** GIVEN MATERIAL **
§

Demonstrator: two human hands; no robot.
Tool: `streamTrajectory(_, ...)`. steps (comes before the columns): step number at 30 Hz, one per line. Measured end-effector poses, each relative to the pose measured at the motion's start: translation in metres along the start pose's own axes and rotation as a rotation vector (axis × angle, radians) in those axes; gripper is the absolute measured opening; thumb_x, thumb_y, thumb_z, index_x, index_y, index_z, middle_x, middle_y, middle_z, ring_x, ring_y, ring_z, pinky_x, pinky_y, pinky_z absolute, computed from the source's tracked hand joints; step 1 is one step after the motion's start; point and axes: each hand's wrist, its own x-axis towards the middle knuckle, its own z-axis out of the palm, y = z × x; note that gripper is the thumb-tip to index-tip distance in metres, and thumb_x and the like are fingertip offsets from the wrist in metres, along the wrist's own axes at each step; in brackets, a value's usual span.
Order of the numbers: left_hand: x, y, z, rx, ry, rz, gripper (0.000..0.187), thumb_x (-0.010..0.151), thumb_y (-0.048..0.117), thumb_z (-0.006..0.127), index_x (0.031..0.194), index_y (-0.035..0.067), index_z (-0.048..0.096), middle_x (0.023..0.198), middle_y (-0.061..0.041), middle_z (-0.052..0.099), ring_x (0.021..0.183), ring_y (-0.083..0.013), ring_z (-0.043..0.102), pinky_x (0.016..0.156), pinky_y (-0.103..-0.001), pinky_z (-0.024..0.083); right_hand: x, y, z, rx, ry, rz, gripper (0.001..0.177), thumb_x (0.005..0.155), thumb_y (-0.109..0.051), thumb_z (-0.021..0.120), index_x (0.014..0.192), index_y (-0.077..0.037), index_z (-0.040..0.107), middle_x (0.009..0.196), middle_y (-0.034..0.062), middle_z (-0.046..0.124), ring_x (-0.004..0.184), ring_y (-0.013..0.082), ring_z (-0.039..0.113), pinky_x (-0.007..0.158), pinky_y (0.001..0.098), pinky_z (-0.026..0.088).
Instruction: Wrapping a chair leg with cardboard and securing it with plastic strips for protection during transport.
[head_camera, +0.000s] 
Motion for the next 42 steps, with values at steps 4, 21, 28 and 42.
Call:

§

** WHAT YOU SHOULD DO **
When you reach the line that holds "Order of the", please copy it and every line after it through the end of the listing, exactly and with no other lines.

** ANSWER TO THE PROBLEM **
Order of the numbers: left_hand: x, y, z, rx, ry, rz, gripper (0.000..0.187), thumb_x (-0.010..0.151), thumb_y (-0.048..0.117), thumb_z (-0.006..0.127), index_x (0.031..0.194), index_y (-0.035..0.067), index_z (-0.048..0.096), middle_x (0.023..0.198), middle_y (-0.061..0.041), middle_z (-0.052..0.099), ring_x (0.021..0.183), ring_y (-0.083..0.013), ring_z (-0.043..0.102), pinky_x (0.016..0.156), pinky_y (-0.103..-0.001), pinky_z (-0.024..0.083); right_hand: x, y, z, rx, ry, rz, gripper (0.001..0.177), thumb_x (0.005..0.155), thumb_y (-0.109..0.051), thumb_z (-0.021..0.120), index_x (0.014..0.192), index_y (-0.077..0.037), index_z (-0.040..0.107), middle_x (0.009..0.196), middle_y (-0.034..0.062), middle_z (-0.046..0.124), ring_x (-0.004..0.184), ring_y (-0.013..0.082), ring_z (-0.039..0.113), pinky_x (-0.007..0.158), pinky_y (0.001..0.098), pinky_z (-0.026..0.088).
Instruction: Wrapping a chair leg with cardboard and securing it with plastic strips for protection during transport.
[head_camera, +0.000s] 
Motion for the next 42 steps, with values at steps 4, 21, 28 and 42.
Call:

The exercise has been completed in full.